▸ **What is being asked**
In full and without alteration, reproduce every record.

▸ **Records supplied**
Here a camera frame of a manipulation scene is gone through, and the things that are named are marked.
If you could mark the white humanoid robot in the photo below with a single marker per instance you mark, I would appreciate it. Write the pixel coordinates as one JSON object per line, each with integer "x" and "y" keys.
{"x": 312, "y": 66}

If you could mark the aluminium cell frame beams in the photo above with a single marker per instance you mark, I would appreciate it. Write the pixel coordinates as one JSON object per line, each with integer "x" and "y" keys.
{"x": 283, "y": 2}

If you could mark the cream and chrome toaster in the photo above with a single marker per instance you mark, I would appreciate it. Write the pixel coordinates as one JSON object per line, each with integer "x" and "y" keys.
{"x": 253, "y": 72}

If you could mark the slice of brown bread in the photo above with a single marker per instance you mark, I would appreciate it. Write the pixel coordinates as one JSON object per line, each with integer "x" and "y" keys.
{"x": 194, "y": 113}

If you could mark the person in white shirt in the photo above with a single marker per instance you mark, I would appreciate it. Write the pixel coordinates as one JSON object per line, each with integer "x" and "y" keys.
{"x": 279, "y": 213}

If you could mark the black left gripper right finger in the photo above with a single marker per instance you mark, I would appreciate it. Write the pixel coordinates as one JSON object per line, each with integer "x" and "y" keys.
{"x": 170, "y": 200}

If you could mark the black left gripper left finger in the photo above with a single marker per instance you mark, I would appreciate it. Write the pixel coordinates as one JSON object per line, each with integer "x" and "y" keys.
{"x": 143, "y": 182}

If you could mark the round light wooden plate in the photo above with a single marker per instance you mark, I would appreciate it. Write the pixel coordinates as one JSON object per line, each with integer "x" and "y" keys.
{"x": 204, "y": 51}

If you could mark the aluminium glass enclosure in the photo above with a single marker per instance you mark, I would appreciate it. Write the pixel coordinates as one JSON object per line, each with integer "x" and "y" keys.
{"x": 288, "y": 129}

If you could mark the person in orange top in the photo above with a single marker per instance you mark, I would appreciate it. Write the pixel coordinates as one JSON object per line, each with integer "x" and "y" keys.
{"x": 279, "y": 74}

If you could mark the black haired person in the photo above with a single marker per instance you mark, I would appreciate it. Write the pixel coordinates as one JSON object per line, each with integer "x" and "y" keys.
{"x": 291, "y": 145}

▸ **Task answer**
Here a camera frame of a manipulation scene is gone through, and the things that are named are marked.
If you could mark the white humanoid robot in the photo below with a single marker per instance you mark, I would appreciate it. Write the pixel coordinates as one JSON object per line, each with integer "x" and "y" keys.
{"x": 312, "y": 66}

If you could mark the aluminium cell frame beams in the photo above with a single marker per instance you mark, I would appreciate it. Write the pixel coordinates as one JSON object per line, each with integer "x" and "y" keys.
{"x": 283, "y": 2}

If you could mark the cream and chrome toaster in the photo above with a single marker per instance you mark, I would appreciate it. Write the pixel coordinates as one JSON object per line, each with integer "x" and "y" keys.
{"x": 253, "y": 72}

If you could mark the slice of brown bread in the photo above with a single marker per instance you mark, I would appreciate it. Write the pixel coordinates as one JSON object per line, each with integer "x" and "y" keys.
{"x": 194, "y": 113}

If you could mark the person in white shirt in the photo above with a single marker per instance you mark, I would appreciate it. Write the pixel coordinates as one JSON object per line, each with integer "x" and "y" keys.
{"x": 279, "y": 213}

If you could mark the black left gripper right finger in the photo above with a single marker per instance you mark, I would appreciate it. Write the pixel coordinates as one JSON object per line, each with integer "x" and "y" keys.
{"x": 170, "y": 200}

If you could mark the black left gripper left finger in the photo above with a single marker per instance you mark, I would appreciate it. Write the pixel coordinates as one JSON object per line, each with integer "x" and "y" keys.
{"x": 143, "y": 182}

If you could mark the round light wooden plate in the photo above with a single marker per instance you mark, I would appreciate it. Write the pixel coordinates as one JSON object per line, each with integer "x" and "y" keys.
{"x": 204, "y": 51}

If you could mark the aluminium glass enclosure in the photo above with a single marker per instance you mark, I would appreciate it. Write the pixel coordinates as one JSON object per line, each with integer "x" and "y" keys.
{"x": 288, "y": 129}

If you could mark the person in orange top in the photo above with a single marker per instance you mark, I would appreciate it. Write the pixel coordinates as one JSON object per line, each with integer "x" and "y" keys.
{"x": 279, "y": 74}

If you could mark the black haired person in the photo above with a single marker per instance you mark, I would appreciate it. Write the pixel coordinates as one JSON object per line, each with integer "x" and "y" keys.
{"x": 291, "y": 145}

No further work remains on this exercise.